Keith Villa, the man who originally created Blue Moon beer, is now producing a line of THC-infused beers. His beer gets around some of these regulatory hurdles because it is non-alcoholic—it will taste like beer, but you'll have to buy it at a pot shop. Similarly, the California-based Lagunitas Brewing Company has recently launched a series of THC-infused seltzer waters made with hops.
Thanks to a legal loophole, California's nascent hemp cocktails might remain legal even under the new law, as long as they do not contain CBD or THC.
A state Senate analysis of the bill points out that CBD can be derived from industrial hemp—which, despite being grown as cannabis, is actually not classified as a "cannabis" in state law. Although they are often used interchangeably, the terms cannabis, hemp, and marijuana have important biological and legal distinctions. The former term describes the whole plant; there are several different species, but all come from the Cannabis genus. Hemp usually refers to the stalks and stems of the plant, which contain CBD oil and are minimally psychoactive. Marijuana is derived from the plant's leaves and flowers or buds, where higher concentrations of THC are found. The seeds are a bit of a grey area, with federal law classifying them as hemp if they are sterilized, as marijuana if not. Marijuana is completely illegal on the federal level, while hemp can be legally imported, though there are strict limits on growing it.

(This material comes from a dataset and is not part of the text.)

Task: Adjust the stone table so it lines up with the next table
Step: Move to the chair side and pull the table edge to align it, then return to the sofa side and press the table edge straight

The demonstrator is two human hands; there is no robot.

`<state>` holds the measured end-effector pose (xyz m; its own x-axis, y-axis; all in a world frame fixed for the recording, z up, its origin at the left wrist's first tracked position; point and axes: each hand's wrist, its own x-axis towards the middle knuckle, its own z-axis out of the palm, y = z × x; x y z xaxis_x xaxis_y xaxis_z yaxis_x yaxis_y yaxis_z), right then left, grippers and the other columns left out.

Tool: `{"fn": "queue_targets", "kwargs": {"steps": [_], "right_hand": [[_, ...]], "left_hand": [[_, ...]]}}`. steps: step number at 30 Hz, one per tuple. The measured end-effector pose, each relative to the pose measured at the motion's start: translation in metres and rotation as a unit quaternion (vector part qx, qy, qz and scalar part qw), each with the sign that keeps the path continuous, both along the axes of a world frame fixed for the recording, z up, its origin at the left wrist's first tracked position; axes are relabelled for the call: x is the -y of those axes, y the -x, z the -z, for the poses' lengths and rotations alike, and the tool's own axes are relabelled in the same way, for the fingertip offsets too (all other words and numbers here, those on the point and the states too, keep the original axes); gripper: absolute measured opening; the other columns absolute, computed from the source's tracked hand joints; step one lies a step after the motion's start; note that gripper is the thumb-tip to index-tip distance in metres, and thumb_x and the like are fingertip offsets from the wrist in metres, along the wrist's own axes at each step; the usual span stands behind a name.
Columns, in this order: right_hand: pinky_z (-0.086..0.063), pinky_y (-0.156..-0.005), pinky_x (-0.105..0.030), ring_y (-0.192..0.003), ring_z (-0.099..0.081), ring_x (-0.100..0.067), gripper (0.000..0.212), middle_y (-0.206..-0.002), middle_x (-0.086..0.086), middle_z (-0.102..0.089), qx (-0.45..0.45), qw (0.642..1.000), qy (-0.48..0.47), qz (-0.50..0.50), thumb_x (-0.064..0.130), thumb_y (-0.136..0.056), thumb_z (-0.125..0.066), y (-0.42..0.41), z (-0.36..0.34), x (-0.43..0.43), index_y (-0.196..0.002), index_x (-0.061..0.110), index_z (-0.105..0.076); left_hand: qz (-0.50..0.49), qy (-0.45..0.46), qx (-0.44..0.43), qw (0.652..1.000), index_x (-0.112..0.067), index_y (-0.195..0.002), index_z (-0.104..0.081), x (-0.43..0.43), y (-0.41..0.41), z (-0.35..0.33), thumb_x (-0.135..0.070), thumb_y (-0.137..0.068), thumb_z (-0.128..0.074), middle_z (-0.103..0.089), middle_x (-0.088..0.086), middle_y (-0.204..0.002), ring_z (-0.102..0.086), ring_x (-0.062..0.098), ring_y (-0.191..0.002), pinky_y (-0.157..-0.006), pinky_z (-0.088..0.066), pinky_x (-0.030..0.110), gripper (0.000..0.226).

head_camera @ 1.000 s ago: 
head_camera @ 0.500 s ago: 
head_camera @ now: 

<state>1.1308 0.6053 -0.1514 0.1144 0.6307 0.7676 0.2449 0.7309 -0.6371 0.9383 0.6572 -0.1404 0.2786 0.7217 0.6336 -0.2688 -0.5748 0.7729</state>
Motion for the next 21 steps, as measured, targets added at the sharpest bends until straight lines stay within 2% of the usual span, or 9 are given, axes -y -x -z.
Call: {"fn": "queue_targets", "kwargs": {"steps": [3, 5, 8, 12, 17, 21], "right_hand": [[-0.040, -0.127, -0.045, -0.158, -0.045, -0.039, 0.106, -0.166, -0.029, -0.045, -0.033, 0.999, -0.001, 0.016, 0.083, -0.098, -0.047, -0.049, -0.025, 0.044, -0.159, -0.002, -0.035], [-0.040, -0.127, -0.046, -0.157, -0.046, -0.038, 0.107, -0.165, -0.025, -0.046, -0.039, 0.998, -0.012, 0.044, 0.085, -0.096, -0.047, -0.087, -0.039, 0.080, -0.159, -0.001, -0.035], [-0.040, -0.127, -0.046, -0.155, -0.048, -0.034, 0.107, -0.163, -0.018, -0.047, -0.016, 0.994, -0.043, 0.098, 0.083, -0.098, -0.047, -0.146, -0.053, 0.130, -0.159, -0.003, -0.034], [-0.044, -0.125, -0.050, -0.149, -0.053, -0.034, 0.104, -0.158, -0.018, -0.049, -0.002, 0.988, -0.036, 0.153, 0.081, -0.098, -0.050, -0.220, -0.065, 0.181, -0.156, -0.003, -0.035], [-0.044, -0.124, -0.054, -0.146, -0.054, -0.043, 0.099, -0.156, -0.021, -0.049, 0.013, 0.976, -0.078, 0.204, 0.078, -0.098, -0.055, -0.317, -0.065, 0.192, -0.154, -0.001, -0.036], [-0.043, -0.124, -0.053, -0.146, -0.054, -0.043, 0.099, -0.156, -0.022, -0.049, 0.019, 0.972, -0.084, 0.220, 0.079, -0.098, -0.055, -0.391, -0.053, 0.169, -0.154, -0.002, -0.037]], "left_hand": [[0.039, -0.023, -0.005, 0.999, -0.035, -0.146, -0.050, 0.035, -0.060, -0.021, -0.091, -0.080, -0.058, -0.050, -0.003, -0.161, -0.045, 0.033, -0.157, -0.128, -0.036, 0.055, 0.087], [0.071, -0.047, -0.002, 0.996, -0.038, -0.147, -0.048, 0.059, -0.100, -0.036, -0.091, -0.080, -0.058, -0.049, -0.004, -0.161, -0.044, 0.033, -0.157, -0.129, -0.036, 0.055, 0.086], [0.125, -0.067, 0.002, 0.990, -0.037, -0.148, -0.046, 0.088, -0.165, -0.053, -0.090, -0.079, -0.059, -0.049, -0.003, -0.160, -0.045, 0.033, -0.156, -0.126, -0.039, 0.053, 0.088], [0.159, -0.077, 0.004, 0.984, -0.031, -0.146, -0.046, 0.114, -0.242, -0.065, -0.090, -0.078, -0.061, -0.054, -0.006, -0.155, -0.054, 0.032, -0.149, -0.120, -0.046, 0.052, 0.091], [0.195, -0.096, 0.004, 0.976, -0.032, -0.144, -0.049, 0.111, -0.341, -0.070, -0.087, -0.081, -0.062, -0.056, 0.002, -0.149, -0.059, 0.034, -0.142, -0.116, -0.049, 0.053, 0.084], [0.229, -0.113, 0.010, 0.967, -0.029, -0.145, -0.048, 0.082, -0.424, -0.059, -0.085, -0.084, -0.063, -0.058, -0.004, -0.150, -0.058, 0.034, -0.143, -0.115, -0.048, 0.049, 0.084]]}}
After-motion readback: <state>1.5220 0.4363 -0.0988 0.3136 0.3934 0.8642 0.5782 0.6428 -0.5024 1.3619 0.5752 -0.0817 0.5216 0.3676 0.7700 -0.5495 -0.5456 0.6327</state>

As it happens, Brown also signed a bill last week that legalizes industrial hemp production in the state—a move that was praised as a "major victory" by Vote Hemp, a group pushing for legalization of industrial hemp at the state and federal levels. The bill clarifies that legal hemp includes extracts and derivatives from non-psychoactive parts of the cannabis plant, and it allows California farmers to grow hemp as well as process hemp seed, oils, and other extracts.
"It is unclear whether these [cocktails additives] are cannabis- or hemp-derived," the Senate analysts wrote in their assessment of the marijuana-alcohol bill, "but policymakers may wish to reconsider whether this broad exemption for all industrial hemp is justified."
As always in California, expect more regulations ahead.
This post was corrected to clarify that non-CBD, hemp cocktails may remain legal under California law.